How do the lines below between the ones holding "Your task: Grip" and "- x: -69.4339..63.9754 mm", inclusive, read? Give them again exactly, with no other lines.

------ Source data ------

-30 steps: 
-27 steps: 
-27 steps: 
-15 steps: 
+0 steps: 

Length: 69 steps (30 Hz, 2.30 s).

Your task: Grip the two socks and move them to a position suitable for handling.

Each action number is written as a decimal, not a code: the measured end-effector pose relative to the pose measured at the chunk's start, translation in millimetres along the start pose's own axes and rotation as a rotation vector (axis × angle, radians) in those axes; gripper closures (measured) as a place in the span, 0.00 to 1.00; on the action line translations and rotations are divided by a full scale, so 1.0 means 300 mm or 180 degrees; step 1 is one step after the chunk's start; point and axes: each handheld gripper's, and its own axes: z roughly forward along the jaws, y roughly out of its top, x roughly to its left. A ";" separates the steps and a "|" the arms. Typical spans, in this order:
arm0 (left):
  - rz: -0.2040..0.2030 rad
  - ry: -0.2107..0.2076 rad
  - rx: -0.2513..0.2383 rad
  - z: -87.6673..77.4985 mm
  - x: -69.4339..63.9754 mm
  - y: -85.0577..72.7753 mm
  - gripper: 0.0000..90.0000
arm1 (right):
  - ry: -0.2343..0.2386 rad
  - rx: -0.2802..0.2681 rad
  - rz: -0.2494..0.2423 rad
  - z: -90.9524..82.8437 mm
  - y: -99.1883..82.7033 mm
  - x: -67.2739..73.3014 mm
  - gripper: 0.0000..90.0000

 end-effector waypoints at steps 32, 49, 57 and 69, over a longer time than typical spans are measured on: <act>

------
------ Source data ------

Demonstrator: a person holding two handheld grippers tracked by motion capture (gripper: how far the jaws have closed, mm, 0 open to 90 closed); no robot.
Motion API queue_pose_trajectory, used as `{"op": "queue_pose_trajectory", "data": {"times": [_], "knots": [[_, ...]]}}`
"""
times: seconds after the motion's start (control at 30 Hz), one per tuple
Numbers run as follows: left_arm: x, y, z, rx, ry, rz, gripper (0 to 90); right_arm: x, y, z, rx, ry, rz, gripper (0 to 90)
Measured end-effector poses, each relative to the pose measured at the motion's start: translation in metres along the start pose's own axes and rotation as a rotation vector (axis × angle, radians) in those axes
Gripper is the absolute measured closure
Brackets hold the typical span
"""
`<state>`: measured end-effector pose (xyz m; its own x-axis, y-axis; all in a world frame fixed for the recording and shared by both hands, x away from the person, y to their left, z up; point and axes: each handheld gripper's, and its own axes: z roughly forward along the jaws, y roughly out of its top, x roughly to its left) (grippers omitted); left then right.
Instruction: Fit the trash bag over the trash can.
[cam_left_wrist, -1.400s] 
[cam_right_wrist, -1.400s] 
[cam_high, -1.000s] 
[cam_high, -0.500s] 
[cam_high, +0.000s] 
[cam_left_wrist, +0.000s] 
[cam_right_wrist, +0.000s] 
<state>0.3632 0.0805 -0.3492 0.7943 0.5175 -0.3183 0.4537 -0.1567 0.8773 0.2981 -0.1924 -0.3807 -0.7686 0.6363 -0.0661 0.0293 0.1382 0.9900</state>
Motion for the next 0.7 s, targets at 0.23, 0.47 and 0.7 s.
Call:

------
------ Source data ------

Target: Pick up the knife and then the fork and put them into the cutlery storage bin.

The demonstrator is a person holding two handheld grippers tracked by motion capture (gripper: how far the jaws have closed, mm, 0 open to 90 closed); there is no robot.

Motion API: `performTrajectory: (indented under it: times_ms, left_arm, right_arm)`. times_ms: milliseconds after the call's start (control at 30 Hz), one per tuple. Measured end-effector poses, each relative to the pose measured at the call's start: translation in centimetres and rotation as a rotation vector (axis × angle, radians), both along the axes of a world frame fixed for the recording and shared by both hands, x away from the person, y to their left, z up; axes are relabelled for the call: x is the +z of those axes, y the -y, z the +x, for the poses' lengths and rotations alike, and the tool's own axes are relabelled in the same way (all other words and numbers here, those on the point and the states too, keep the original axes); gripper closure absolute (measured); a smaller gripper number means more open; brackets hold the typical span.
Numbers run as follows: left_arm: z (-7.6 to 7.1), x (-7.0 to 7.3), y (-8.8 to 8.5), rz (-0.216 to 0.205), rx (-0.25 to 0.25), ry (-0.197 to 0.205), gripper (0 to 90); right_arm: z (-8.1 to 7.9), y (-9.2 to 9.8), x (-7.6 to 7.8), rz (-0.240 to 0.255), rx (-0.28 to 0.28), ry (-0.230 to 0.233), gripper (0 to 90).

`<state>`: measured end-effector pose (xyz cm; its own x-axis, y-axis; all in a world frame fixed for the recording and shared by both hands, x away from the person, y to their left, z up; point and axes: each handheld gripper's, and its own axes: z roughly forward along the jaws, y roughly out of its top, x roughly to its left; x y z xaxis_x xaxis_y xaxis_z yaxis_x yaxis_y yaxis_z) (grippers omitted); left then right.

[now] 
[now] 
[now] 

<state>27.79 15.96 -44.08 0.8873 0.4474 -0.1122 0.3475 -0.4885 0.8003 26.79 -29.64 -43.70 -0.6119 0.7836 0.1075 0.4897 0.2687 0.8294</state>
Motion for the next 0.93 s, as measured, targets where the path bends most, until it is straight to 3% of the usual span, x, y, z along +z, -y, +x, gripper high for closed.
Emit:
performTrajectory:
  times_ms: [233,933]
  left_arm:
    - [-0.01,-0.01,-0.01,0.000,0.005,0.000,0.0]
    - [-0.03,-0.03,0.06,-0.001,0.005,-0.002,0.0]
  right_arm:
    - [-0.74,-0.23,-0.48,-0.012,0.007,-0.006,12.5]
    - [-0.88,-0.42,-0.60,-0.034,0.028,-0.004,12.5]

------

Written answer:
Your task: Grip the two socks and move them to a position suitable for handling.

Each action number is written as a decimal, not a code: the measured end-effector pose relative to the pose measured at the chunk's start, translation in millimetres along the start pose's own axes and rotation as a rotation vector (axis × angle, radians) in those axes; gripper closures (measured) as a place in the span, 0.00 to 1.00; on the action line translations and rotations are divided by a full scale, so 1.0 means 300 mm or 180 degrees; step 1 is one step after the chunk's start; point and axes: each handheld gripper's, and its own axes: z roughly forward along the jaws, y roughly out of its top, x roughly to its left. A ";" separates the steps and a "|" the arms. Typical spans, in this order:
arm0 (left):
  - rz: -0.2040..0.2030 rad
  - ry: -0.2107..0.2076 rad
  - rx: -0.2513..0.2383 rad
  - z: -87.6673..77.4985 mm
  - x: -69.4339..63.9754 mm

This exercise has been worked through to completion.